Der Film von Pou-soi Cheang beginnt mit einer gut gemachten Mission Impossible-artigen Sequenz, in der das Killerteam um Ho Kwok-fai einen Triadenboss ermordet. Die Elitekiller lassen es durch einen geschickten Plan so aussehen, als sei der Tod des Gangsters eine unglückliche Verkettung von Umständen. Dabei wird das Rad zwar nicht neu erfunden, dennoch weiß die Inszenierung durch gute und schnelle Schnitte zu gefallen.
Nachdem der zweite Auftrag nach ca. einem Viertel der Laufzeit, so wie es das Genre vorschreibt, misslingt, werden all jene enttäuscht sein, die nun darauf hofften, dass die Action erst richtig los geht. Denn jetzt ändert Pou-soi Cheang die Marschrichtung des Films in Richtung Abhör-Thriller.
Leider kann der Film ab jetzt nicht mehr wirklich überzeugen. Daran kann man aber weder dem Cast noch der Regie die Schuld geben, denn Hauptdarsteller Louis Koo liefert durch sein ruhiges Mienenspiel eine mehr als glaubwürdige Leistung ab. Genauso versteht es Pou-soi Cheang, eine beklemmende Atmosphäre zu schaffen. Das Problem des Films ist vielmehr, dass man ab jetzt im Großen und Ganzen nur noch einen schweigenden Mann beobachtet. Der Film wirft keine Fragen auf oder bietet eine Parallelhandlung. Irgendwie driftet die Handlung nur noch vor sich hin.

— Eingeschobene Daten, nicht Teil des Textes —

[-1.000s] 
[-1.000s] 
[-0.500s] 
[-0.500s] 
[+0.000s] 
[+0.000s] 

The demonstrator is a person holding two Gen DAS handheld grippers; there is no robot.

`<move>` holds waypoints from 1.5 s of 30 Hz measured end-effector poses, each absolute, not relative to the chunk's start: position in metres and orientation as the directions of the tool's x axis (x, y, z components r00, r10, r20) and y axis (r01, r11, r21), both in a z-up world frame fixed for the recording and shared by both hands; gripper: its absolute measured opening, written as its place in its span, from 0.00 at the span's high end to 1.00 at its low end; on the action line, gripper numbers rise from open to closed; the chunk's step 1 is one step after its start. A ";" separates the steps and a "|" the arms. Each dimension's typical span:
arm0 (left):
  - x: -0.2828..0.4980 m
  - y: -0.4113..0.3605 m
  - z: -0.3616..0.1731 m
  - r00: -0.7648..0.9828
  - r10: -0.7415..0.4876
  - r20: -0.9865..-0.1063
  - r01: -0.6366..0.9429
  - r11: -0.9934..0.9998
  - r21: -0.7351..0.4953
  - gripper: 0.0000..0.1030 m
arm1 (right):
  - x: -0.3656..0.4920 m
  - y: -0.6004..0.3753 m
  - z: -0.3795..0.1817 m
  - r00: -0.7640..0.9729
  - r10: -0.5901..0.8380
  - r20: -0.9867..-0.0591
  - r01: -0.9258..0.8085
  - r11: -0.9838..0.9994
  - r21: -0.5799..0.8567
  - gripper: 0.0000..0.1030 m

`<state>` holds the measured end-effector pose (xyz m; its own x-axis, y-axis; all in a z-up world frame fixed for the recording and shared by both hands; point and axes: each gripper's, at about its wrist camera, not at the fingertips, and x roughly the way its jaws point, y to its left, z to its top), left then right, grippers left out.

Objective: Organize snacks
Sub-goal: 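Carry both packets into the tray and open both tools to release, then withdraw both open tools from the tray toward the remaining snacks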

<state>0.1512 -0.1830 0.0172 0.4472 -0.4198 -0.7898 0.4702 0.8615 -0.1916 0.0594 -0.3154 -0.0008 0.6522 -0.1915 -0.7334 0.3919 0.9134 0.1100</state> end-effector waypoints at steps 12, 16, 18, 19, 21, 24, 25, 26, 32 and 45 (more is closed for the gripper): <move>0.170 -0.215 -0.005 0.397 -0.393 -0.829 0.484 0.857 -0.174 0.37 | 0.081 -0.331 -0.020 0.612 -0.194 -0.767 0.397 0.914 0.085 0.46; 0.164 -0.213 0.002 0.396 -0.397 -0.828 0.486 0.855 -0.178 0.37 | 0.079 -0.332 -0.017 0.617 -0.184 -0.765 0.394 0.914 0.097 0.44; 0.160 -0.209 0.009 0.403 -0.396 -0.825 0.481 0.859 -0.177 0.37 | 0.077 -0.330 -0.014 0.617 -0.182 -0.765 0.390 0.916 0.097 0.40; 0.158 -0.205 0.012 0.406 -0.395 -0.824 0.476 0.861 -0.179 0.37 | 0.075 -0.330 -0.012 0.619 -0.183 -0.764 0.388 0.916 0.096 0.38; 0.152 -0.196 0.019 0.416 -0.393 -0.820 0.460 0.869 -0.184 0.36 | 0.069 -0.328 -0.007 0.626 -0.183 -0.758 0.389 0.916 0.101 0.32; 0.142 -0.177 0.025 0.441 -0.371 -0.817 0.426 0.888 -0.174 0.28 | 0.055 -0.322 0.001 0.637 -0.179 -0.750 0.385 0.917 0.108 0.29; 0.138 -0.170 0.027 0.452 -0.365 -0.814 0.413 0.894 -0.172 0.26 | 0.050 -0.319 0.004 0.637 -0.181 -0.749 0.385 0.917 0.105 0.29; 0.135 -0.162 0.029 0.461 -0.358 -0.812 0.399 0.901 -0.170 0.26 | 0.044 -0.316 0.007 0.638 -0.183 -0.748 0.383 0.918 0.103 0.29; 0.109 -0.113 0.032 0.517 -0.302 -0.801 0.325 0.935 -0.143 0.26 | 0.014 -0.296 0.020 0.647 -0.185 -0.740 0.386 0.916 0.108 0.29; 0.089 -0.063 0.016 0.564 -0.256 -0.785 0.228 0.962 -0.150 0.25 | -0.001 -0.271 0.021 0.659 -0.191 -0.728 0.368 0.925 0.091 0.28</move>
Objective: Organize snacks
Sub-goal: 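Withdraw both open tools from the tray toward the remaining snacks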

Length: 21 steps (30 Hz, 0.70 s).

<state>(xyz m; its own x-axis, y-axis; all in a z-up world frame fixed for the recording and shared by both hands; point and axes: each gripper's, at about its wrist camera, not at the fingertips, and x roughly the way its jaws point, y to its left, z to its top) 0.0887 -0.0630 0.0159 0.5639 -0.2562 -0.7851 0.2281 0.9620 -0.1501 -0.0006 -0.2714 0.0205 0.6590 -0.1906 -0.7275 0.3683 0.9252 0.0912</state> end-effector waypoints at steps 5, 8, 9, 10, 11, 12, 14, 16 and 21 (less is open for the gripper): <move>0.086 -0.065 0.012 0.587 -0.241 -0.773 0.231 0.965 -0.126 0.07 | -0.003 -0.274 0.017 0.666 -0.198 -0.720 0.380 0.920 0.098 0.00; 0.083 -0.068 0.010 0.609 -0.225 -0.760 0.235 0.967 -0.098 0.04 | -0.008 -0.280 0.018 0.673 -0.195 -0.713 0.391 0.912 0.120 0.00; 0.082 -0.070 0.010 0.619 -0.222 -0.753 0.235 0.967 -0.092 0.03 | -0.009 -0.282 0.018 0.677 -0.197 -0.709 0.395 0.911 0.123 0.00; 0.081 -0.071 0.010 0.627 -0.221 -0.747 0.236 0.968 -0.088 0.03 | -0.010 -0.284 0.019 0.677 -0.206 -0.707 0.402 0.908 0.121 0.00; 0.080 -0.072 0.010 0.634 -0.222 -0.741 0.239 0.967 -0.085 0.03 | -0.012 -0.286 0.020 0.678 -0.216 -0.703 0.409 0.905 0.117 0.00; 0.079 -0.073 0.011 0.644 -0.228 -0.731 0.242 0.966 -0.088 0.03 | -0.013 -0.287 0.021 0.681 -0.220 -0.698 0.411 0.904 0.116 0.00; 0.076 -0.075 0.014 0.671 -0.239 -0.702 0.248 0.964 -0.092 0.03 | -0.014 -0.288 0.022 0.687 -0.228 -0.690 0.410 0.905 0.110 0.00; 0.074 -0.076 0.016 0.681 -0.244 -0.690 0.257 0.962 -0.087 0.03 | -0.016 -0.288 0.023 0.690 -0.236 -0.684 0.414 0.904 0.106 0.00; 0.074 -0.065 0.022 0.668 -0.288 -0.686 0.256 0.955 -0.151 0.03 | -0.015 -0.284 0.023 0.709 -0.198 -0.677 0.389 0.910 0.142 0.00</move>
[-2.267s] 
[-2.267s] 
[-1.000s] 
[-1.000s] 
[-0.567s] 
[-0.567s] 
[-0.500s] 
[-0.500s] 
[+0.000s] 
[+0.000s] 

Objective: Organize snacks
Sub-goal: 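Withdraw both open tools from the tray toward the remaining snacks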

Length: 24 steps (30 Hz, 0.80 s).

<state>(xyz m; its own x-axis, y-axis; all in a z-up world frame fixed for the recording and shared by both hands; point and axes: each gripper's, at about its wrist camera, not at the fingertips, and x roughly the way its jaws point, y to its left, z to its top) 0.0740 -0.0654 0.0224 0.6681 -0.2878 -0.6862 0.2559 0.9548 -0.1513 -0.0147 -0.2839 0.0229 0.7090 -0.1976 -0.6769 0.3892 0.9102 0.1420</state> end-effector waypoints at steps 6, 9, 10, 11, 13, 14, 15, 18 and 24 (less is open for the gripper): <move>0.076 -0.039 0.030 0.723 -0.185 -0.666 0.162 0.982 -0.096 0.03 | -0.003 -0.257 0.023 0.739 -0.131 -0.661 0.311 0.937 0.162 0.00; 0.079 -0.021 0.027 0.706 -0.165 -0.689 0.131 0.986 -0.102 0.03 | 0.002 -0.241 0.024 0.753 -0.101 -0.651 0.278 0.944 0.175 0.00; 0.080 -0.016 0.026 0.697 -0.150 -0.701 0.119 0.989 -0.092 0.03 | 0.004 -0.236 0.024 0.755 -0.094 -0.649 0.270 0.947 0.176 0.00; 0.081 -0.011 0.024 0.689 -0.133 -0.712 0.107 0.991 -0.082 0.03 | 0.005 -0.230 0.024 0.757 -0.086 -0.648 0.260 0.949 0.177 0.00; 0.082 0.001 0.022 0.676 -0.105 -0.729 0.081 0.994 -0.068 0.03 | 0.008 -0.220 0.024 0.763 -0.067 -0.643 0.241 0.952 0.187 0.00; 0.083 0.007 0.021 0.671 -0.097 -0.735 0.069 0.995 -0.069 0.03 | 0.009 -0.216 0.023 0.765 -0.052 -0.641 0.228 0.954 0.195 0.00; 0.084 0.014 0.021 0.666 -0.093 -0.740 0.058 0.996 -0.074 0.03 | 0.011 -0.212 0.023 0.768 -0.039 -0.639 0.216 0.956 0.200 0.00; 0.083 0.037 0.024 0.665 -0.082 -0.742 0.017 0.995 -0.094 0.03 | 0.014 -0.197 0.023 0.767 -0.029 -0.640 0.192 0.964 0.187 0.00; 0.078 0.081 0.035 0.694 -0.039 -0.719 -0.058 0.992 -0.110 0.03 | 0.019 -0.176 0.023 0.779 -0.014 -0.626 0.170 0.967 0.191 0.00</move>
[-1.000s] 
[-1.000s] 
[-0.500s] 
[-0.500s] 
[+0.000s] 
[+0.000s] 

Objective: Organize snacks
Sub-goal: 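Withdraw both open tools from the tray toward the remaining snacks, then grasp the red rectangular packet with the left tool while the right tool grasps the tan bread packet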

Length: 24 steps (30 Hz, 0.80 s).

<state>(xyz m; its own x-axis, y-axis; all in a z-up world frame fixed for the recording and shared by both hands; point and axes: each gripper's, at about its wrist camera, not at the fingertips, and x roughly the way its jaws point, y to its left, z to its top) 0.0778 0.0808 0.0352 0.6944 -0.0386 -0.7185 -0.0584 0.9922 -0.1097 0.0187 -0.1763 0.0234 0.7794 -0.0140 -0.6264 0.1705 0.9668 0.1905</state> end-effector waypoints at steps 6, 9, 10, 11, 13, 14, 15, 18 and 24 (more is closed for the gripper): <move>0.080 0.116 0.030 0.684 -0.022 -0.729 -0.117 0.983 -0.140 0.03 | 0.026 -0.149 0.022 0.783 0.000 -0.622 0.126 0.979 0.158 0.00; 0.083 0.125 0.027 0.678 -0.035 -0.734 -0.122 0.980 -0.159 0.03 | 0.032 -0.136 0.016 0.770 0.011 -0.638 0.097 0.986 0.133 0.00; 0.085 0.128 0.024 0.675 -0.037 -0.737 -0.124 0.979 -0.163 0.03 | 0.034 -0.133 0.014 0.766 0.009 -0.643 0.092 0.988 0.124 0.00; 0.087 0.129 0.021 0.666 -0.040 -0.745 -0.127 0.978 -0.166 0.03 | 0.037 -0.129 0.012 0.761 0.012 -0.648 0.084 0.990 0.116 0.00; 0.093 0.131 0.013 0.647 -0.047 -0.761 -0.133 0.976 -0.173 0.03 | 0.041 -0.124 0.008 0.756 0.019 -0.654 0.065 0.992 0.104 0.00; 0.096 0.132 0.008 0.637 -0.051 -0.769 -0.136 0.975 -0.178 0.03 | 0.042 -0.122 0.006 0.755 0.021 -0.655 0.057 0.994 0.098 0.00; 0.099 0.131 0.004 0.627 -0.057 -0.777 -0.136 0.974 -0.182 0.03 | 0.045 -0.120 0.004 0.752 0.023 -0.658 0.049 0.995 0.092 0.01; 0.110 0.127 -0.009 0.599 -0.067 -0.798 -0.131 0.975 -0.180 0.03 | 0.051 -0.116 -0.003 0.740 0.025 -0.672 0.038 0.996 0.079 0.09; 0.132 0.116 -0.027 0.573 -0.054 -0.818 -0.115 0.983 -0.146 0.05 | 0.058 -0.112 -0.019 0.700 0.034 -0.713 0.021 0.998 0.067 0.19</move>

Auch wenn die (teils) überraschende Auflösung am Ende durchaus zu gefallen weiß, kann sie nicht über die vielen Längen des Films und vor allem nicht über die falschen Erwartungen, die der Anfang hinterlässt, hinwegtrösten. Doch die gute Leistung des Hauptdarstellers und die atmosphärische Inszenierung retten Accident dann doch noch ins Mittelmaß.